Leave the pictures out. Return all other data exactly.

• Provided material:
########################################

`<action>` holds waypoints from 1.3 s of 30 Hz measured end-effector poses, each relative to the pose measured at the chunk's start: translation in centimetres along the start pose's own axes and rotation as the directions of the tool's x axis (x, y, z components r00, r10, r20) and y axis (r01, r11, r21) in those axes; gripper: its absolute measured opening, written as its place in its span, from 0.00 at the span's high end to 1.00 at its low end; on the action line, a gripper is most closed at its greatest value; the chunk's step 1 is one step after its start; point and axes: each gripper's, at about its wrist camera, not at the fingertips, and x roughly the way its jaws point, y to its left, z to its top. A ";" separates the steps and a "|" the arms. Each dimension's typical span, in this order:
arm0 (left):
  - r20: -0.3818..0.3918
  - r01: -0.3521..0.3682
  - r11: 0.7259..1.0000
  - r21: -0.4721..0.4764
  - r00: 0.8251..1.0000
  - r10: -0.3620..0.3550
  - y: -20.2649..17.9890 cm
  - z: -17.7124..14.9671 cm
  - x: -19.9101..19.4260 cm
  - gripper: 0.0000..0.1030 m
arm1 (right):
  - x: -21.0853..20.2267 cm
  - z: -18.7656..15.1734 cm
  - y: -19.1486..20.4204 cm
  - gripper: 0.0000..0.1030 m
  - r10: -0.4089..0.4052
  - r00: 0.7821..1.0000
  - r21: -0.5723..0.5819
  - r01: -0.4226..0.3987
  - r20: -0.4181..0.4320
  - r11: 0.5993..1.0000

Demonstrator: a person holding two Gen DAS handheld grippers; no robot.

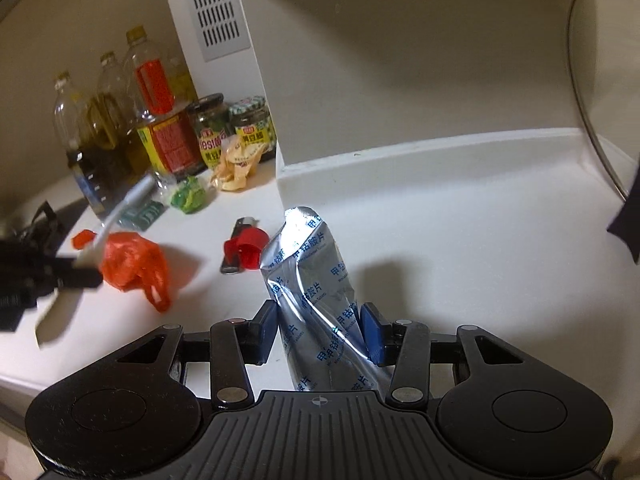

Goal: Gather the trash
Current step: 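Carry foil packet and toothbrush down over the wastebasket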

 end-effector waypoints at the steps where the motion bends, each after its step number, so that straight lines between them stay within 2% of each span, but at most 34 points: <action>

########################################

• Task response:
`<action>` holds waypoints from 1.3 s of 30 Hz measured end-effector poses, each relative to the pose measured at the chunk's start: translation in centimetres along the start pose's own axes and rotation as the directions of the tool's x axis (x, y, z components r00, r10, r20) and y axis (r01, r11, r21) in those axes; gripper: its absolute measured opening, written as its place in its span, from 0.00 at the span's high end to 1.00 at its low end; on the action line, a gripper is most closed at its greatest value; the chunk's step 1 is one step after its start; point and axes: each gripper's, at about its wrist camera, not at the fingertips, and x roughly the way its jaws point, y to its left, z to its top. A ";" separates the steps and a "|" the arms. Each dimension's typical span, in this order:
arm0 (left):
  - r20: -0.3818..0.3918
  - r01: -0.3521..0.3682
  - r11: 0.7259..1.0000
  - r21: -0.4721..0.4764
  - r00: 0.8251..1.0000
  - r10: -0.3620..0.3550
  - y: -20.2649..17.9890 cm
  - z: -17.7124..14.9671 cm
  - x: -19.9101..19.4260 cm
  - gripper: 0.0000..0.1030 m
arm1 (right):
  - x: -21.0853..20.2267 cm
  - z: -18.7656..15.1734 cm
  - y: -19.1486..20.4204 cm
  - gripper: 0.0000..0.1030 m
  - r10: -0.4089..0.4052
  - r00: 0.7821..1.0000
  - r21: -0.5723..0.5819
  - r01: -0.4226..0.3987
  - r20: -0.4181..0.4320
  - r11: 0.5993..1.0000

Demonstrator: a person holding two Gen DAS handheld grippers; no robot.


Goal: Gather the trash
Current step: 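Carry foil packet and toothbrush down over the wastebasket
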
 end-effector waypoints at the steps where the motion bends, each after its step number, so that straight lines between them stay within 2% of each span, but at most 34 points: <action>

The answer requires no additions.